Russians plan to put (wo)man on Mars

April 15, 2005

Plans for a manned Mars landing have moved a step closer as Russian space scientists announced an ambitious experiment into the stresses the crew of a mission would be put under.

"Mars 500" is scheduled for next year. It will seek to replicate the physical and psychological pressures on a crew of six astronauts of an 18-month, 485 million-km space flight, including long-term weightlessness, exposure to potentially dangerous belts of radiation, hypermagnetic fields and the critical lack of instantaneous communication with an Earth-bound command centre.

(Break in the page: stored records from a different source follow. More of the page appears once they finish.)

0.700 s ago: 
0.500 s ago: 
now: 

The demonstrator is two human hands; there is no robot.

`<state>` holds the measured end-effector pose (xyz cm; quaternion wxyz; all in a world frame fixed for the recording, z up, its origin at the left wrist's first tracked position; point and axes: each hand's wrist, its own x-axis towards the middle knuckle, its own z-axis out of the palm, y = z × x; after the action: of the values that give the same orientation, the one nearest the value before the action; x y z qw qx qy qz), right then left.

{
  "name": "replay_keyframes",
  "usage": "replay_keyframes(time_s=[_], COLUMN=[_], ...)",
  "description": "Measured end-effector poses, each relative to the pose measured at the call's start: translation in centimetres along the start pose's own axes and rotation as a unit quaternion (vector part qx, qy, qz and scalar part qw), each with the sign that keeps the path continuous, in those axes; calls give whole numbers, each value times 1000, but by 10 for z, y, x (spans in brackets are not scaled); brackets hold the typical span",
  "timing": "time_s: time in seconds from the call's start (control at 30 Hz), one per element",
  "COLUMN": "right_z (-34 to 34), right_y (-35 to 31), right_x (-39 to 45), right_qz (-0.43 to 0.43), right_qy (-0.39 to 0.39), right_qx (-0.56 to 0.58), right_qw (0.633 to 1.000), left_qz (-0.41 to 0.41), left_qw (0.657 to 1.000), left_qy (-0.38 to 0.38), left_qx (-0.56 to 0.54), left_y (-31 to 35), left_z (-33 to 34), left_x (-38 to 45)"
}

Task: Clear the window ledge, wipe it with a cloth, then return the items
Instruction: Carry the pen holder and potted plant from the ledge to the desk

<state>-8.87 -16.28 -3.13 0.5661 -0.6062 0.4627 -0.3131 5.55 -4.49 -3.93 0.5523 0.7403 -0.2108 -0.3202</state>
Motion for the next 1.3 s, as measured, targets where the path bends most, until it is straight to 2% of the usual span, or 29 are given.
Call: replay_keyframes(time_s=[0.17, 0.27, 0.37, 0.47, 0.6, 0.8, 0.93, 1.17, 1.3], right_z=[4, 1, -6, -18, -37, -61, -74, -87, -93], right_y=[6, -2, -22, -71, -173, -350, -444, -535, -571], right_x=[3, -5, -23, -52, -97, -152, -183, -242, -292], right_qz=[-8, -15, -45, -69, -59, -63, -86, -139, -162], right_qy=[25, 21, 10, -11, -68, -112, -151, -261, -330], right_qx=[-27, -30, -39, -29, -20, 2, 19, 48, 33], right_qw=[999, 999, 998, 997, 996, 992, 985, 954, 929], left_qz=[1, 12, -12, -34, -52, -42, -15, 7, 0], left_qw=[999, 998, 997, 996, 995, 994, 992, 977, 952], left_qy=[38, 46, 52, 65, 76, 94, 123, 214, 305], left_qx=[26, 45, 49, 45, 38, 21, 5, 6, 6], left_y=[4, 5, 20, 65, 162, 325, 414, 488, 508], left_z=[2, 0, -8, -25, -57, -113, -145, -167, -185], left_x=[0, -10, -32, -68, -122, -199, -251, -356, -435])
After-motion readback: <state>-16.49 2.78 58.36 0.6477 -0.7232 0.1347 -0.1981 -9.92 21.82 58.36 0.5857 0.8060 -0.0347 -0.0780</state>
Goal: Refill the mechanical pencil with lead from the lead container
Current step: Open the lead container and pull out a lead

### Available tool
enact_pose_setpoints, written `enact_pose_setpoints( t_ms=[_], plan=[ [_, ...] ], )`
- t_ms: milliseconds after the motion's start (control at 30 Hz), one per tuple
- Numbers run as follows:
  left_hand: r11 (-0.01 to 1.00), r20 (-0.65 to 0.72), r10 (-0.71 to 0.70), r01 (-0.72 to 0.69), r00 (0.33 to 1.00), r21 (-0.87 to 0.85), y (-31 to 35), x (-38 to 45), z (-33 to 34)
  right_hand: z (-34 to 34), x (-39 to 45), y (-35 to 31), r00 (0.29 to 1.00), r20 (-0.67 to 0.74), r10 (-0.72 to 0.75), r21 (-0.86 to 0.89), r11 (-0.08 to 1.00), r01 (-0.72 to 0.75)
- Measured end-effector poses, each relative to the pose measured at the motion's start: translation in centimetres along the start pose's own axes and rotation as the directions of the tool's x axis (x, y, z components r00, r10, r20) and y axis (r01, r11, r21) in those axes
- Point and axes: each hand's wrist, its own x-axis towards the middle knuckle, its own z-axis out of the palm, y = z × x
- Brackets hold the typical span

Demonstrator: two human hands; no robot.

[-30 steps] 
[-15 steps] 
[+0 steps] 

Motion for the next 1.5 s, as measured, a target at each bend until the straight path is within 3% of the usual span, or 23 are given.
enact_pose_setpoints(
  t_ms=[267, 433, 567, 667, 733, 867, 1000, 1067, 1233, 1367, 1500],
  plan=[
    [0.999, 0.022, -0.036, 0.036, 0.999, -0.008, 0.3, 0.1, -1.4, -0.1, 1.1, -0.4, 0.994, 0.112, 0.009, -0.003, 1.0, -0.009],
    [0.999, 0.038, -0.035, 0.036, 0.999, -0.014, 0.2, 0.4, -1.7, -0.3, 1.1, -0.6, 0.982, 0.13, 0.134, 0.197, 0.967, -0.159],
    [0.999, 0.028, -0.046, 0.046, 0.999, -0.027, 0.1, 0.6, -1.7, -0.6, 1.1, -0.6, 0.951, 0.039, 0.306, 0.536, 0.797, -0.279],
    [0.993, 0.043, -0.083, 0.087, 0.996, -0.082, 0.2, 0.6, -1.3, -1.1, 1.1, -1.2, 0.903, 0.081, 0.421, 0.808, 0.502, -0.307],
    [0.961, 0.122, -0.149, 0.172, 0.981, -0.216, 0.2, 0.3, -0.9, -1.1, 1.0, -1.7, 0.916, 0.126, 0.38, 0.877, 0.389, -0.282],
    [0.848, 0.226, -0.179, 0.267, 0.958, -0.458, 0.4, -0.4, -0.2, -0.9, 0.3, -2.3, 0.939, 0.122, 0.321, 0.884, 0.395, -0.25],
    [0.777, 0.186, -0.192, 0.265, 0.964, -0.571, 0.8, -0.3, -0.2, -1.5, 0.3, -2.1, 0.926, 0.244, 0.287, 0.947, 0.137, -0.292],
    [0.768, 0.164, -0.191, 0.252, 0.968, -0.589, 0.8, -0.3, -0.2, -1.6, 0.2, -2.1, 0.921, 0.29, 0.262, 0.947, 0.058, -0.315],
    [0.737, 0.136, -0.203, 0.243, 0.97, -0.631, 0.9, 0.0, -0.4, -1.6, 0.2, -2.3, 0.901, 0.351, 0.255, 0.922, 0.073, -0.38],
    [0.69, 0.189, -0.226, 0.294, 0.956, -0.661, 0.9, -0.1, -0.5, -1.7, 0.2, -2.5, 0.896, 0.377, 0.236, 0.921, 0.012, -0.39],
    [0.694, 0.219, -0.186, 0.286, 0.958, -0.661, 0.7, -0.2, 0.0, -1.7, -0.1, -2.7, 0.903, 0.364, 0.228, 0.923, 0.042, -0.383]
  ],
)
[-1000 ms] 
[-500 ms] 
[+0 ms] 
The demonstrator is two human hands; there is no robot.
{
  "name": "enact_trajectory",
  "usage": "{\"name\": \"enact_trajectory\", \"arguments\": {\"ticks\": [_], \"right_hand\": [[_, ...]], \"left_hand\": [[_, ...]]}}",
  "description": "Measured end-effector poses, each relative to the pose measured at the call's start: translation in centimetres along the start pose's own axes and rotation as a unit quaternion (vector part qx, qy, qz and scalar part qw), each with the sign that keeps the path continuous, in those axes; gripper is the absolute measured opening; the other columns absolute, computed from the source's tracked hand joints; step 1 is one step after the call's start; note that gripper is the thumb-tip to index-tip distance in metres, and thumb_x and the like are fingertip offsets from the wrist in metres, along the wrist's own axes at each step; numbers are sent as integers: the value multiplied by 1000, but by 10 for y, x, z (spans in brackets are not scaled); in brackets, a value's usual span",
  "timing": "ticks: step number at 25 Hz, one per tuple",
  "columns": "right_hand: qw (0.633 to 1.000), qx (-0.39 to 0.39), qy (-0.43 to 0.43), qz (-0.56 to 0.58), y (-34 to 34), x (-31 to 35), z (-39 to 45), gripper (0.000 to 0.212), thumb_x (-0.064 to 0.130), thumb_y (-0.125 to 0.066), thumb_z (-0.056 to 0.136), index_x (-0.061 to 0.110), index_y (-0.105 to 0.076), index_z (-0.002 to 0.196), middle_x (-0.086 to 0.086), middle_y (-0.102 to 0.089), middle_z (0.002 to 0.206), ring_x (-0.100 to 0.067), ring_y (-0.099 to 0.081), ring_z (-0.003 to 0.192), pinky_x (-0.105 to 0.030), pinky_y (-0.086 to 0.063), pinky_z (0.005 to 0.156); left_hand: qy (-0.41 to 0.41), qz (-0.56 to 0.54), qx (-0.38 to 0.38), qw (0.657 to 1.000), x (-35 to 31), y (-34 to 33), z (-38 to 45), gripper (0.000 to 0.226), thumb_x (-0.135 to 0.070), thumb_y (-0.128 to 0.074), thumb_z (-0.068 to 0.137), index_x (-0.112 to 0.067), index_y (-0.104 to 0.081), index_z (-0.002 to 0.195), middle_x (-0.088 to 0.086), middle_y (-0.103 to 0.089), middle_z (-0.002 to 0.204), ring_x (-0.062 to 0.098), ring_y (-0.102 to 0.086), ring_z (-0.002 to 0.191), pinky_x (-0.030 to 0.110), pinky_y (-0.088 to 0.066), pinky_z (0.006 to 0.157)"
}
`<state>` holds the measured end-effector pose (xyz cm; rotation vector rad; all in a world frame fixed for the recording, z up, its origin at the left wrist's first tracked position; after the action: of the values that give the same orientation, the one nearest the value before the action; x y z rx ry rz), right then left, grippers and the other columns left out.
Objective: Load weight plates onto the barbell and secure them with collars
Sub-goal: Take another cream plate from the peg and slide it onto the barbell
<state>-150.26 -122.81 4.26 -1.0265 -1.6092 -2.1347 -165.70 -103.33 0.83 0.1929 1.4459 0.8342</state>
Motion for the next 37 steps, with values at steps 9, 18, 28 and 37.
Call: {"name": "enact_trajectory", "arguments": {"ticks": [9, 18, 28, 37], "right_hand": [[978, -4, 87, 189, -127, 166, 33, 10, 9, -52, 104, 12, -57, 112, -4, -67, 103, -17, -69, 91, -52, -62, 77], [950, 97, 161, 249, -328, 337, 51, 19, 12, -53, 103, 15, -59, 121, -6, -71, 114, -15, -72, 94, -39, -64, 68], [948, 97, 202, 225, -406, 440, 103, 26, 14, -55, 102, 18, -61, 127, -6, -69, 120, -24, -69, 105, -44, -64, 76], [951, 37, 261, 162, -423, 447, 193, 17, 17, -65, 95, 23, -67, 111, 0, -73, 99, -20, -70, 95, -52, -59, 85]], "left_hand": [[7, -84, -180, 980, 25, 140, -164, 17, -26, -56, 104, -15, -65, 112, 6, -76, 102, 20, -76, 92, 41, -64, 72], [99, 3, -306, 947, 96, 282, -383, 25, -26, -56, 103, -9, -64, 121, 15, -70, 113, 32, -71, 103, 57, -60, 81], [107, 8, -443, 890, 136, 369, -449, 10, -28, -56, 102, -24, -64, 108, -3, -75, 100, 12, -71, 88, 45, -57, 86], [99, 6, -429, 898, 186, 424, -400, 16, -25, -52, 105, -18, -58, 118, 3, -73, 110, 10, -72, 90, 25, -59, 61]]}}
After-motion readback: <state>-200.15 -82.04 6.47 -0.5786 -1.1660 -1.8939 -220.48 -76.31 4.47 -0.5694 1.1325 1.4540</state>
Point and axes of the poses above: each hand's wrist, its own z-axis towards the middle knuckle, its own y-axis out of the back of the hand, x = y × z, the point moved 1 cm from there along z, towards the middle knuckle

Project head Anatoly Grigoriev, director of Moscow's Institute for Biomedical Problems and a full member of the Russian Academy of Sciences, said the international experiment, which will take place in purpose-built steel cylinders kitted out like a space station, would cost at least £15 million.

Once locked inside the cylinders, the crew would be sealed off from contact with the outside world other than strictly controlled communication with those carrying out the experiment.

"Psychological preparation of the crew for a mission that will take a minimum of 500 days is essential," Professor Grigoriev said. "We must create a crew that is able to address any issue in space - medical, technological, scientific, emotional - without immediate advice from Earth."

He believes that only an international crew that brings together the differences in experience and temperament that characterise different cultures could successfully undertake such a mission.

"The crew must be made up of 'renaissance men' - and that expression includes women," said Professor Grigoriev, who was recently criticised for suggesting that a mixed-sex crew would put men under intolerable pressure.